Когда я была поменьше, лет одиннадцати или двенадцати, я особенно сильно чувствовала насмешки мальчишек и обижалась на их крики. Одно время это начало сглаживаться, да и сейчас я на них обращаю меньше внимания, но само ощущение ужасно. Хочется иногда не думать об этом, забыть и не обращать внимания, но последнее время я почти никогда не забываю об этом. А с этим счастье невозможно… Юность со своим весельем закрыла для меня дверь. Я же не могу находиться среди веселой, счастливой молодежи и чувствовать, что порчу их настроение своим присутствием. Сижу, бывало, в школе, как будто ничего, весело и хорошо смотришь, наплевав на все, в глаза девчонкам, но вдруг вспомнишь про себя и с болью отвернешься.

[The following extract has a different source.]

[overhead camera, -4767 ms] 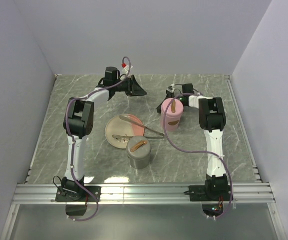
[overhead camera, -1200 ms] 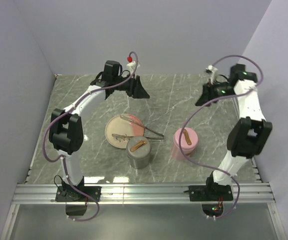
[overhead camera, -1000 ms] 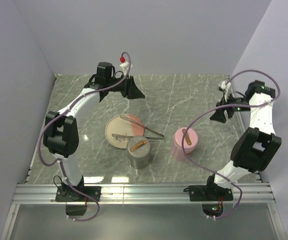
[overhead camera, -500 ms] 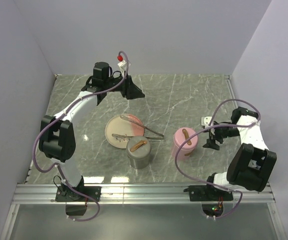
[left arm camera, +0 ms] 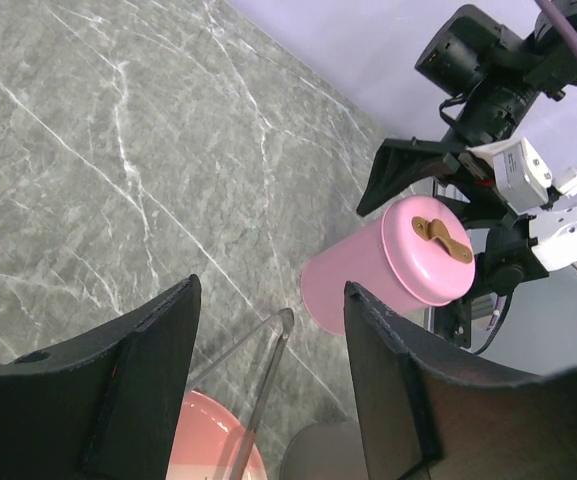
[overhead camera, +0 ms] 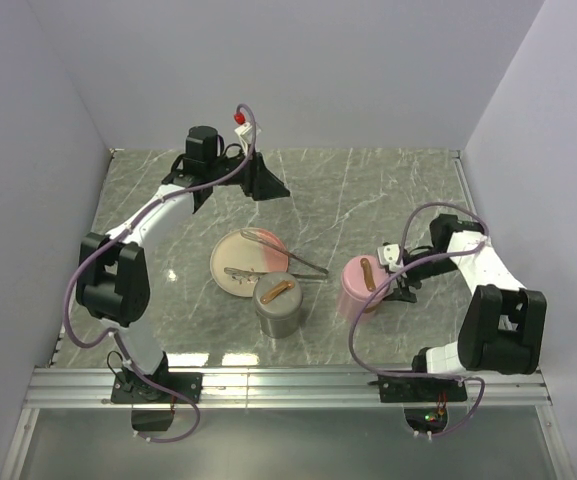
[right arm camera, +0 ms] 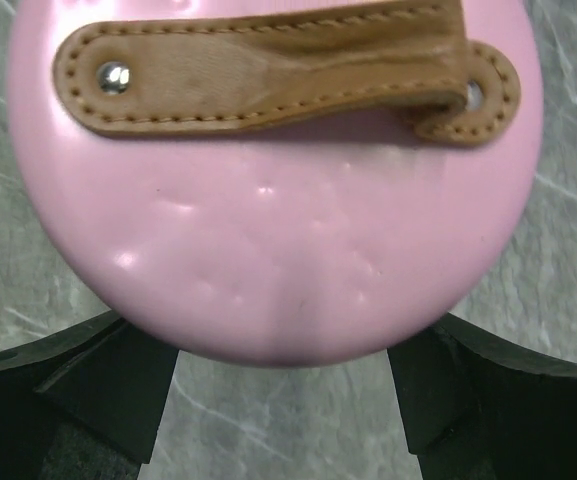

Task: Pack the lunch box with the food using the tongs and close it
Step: Move the packing box to the center of the board.

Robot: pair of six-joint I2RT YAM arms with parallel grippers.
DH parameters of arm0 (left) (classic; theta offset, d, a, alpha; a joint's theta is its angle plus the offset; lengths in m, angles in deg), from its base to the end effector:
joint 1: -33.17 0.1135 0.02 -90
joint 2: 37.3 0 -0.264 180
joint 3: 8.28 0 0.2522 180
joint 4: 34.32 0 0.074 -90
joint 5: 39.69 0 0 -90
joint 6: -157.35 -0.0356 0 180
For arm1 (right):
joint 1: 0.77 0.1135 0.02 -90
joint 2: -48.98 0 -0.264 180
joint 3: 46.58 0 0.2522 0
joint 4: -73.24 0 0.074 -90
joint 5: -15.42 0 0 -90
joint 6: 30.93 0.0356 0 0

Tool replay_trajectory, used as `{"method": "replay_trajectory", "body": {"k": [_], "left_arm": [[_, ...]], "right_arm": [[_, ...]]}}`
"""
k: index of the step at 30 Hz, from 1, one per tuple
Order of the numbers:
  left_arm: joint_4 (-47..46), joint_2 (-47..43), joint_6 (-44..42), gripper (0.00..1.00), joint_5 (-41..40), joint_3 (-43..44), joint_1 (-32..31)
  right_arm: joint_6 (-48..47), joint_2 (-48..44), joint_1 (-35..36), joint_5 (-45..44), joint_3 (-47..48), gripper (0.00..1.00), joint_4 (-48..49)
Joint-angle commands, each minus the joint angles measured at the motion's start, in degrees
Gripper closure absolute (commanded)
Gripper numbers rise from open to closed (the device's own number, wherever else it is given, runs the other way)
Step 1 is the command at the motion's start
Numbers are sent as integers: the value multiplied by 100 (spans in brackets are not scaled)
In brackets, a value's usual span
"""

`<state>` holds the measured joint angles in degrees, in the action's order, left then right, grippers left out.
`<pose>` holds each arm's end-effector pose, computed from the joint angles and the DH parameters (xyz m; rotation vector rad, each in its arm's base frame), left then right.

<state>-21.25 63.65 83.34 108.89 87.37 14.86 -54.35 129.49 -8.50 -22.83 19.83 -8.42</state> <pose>0.3789 -0.1574 0.3202 0.7708 1.7987 -1.3583 0.2133 -0.0007 0.2169 -1.8144 1.4460 0.6543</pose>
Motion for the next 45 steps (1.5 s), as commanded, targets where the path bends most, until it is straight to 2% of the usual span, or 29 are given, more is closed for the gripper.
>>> {"method": "replay_trajectory", "body": {"k": [1,12,21,29,34,36,37,40,42,43,45], "left_arm": [[-221,-347,53,35,30,-76,2],[-107,-488,71,36,-32,-261,37],[-116,-611,89,36,-40,-524,116],[-133,-796,132,35,-49,-788,266],[-90,-1006,150,33,-181,-920,433],[-11,-1059,185,27,-268,-912,556],[51,-1077,185,20,-321,-868,591],[673,-1034,116,16,-566,-561,819],[1219,-937,97,8,-681,-272,1030],[1386,-919,54,1,-725,-183,1118],[1999,-893,-130,1,-778,71,1381]], "right_arm": [[-928,-62,262,449,-26,16,49],[-312,-360,1325,600,-386,17,444],[1259,-554,2020,784,-509,17,1428],[1806,-677,2319,785,-562,17,1674],[1824,-1203,2127,407,-834,16,1596],[1798,-1554,1882,354,-913,16,1403],[1833,-1669,1793,328,-922,15,1246],[2131,-2038,1319,397,-826,15,1051],[2412,-2214,864,468,-694,14,1007],[2535,-2250,808,485,-633,14,1024],[3175,-2311,387,599,-387,13,1120]]}}
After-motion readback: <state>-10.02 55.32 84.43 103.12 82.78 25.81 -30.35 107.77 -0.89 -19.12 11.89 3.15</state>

Вчера я почти весь день думала, что удерживает меня от того, чтобы отравиться. Есть выход простой и легкий. И кончатся все мои мучения. Что удерживает меня? Что заставляет меня ходить по этим улицам, украдкой взглядывая на прохожих, что заставляет учить ненавистные, постылые уроки, что заставляет молча с горькой болью в душе слушать, как Левка, который все-таки нравится мне, проходя мимо, нет-нет да и крикнет сквозь смех вполголоса: «Луга косая». Есть средство избавиться от всего этого, есть возможность покончить со всеми страданиями. Неужели же серьезно обольщает меня эта противная, переполненная мучениями жизнь? Неужели может привлечь меня «пустая и глупая шутка»? И я еще мечтаю о чудесной юности, двери которой закрыты для меня навсегда. И я еще мечтаю быть хорошенькой девушкой со своими косыми глазами. Ну, разве это не глупо?

‹18 мая 1933›

А жизнь… эта пустая и глупая шутка! Но она, кроме того, еще злая шутка. Последняя моя надежда погибла. Еще так недавно я с наслаждением думала о лете, о том, что я была счастлива. Но теперь я не жду его. Как я могу успокоиться, когда знаю, что через три месяца начнется опять совершенно та же глупая и скучная жизнь. Опять, как и теперь, буду я дрожать перед опросом по биологии и часами зубрить совершенно мне ненужные вещи. Опять, неизвестно зачем, буду стремиться догнать кого-то и, чувствуя, что это на недосягаемой высоте, опять страдать и злиться. И зачем все это? Для чего? Вероятно, просто так, потому что надо же что-то делать, вот и решили пичкать нас разными науками. И вот со всем этим хламом в голове попробуй-ка провести спокойно лето. Я не могу.

Как бы я была счастлива, если бы меня оставили совершенно одну, дали бы книги, позволили бы уйти совершенно в себя и забыть, что делается на свете, тогда, может быть, я была бы совершенно спокойна и счастлива. Позавчера вечером пропали мои очки, пропали в нашей квартире и пропали совершенно. Как нестерпимо раздражает меня это, ищешь, ищешь, а их нет – не знаю, на кого и думать. Как будто все сговорились ухудшать мое настроение: кто-то очки взял, кто-то мячик спрятал, или Ксюшка взяла, не знаю.

А тут еще подвернулся заем «Первый год второй пятилетки», который просто бесит меня. Вчера я не вытерпела и сорвала с двери плакат с лозунгами. В школе вчера биологичка задавала нам уроки на лето и велела всем их выполнить, потому что, мол, правительство приказало. Правительство! Да как оно смеет приказывать! Собралась какая-то кучка подлецов и вертят всем народом, как будто бы мы обязаны им подчиняться, как будто бы мы должны слушаться всякую сволочь и благоговеть перед Сталиным. Сегодня Женя заявила, что идет на демонстрацию по поводу выпуска займа. «Ты идешь?» – удивленно воскликнула я. «Велят. Я не стала спорить, не стала, потому что это бесполезно». «Идите, требуйте займа. Я бы ни за что не пошла». «И мы такие же были в школе», – спокойно возразила Женя, как будто даже с легкой иронией. О, подлецы! И они еще могут спокойно, равнодушно говорить: «Велят». Какая гадость и низость!